Ridge regression was employed to address potential multicollinearity issues and improve the model's stability and generalization performance. By introducing a regularization term, ridge regression constrains the coefficients and reduces their magnitude, helping to prevent overfitting. THe R-squared value is less than the value we got when we performed linear regression, and the value for mean squared error is greater than the value we got from performing linear regression. Thus, the ridge regression model does not show improved R-squared and reduced Mean Squared Error compared to linear regression, whih suggests that regularization did not help to mitigate overfitting and improve the model's ability to generalize to unseen data.

**Random forest regression** is an ensemble learning method that combines multiple decision trees to make predictions. It is a powerful and flexible algorithm that can capture complex relationships and interactions among variables. We utilized grid search cross-validation to tune the hyperparameters of the random forest model and selected the best-performing configuration.

In [None]:
# Random Forest Regression
print("\nRandom Forest Regression:")
rf_model = RandomForestRegressor(random_state=42)
param_grid = {
    'n_estimators': [100, 200, 300],
    'max_depth': [None, 5, 10],
    'min_samples_split': [2, 5, 10]
}
rf_grid = GridSearchCV(estimator=rf_model, param_grid=param_grid, cv=5, n_jobs=-1)
rf_grid.fit(X_train, y_train)
rf_best_model = rf_grid.best_estimator_
rf_y_pred = rf_best_model.predict(X_test)
rf_r2 = r2_score(y_test, rf_y_pred)
rf_mse = mean_squared_error(y_test, rf_y_pred)
print("Random Forest Regression R-squared:", rf_r2)
print("Random Forest Regression Mean Squared Error:", rf_mse)
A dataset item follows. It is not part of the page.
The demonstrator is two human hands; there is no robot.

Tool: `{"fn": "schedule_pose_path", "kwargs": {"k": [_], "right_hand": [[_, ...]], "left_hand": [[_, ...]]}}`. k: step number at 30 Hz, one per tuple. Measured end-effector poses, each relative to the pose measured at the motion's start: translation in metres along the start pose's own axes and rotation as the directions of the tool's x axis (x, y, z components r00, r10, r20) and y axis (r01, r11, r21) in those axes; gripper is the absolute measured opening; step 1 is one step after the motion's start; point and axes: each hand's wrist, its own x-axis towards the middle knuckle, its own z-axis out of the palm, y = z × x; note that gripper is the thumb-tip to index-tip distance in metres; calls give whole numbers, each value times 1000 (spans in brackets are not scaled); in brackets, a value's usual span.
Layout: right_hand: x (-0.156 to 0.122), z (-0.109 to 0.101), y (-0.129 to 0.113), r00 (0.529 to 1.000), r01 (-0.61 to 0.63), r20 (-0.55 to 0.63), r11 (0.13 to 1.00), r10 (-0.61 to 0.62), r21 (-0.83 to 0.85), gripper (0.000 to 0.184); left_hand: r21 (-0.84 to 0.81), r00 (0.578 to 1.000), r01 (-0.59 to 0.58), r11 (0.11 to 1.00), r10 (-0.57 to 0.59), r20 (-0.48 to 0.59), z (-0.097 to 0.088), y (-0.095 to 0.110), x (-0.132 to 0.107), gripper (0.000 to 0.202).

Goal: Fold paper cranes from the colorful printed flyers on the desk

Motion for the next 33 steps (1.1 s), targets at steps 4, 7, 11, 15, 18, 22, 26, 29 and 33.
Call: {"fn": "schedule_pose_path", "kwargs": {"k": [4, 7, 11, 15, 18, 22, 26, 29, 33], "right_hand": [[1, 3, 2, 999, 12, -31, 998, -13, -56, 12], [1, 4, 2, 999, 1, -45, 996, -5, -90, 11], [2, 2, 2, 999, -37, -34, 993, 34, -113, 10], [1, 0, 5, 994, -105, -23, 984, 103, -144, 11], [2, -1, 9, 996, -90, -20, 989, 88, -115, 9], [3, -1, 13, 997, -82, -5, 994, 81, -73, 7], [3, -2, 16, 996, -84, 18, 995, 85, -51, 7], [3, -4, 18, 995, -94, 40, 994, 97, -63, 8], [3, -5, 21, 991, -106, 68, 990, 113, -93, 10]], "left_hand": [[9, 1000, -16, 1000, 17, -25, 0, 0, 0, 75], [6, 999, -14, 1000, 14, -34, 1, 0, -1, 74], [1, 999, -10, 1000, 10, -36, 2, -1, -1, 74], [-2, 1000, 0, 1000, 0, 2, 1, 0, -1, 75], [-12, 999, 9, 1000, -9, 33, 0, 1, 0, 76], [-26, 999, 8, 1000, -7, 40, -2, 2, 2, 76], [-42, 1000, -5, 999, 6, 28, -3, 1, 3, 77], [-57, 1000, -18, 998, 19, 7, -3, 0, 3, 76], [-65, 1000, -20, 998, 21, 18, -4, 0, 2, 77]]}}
The random forest regression model appears to have achieved excellent performance based on the reported R-squared value of 0.9899 and the Mean Squared Error of 0.0009. An R-squared value of 0.9899 indicates that approximately 98.99% of the variance in CO2 emissions can be explained by the features used in the random forest model. The MSE of      0.0009 is very low, suggesting that the random forest model's predictions are highly accurate and have minimal deviations from the true CO2 emissions values.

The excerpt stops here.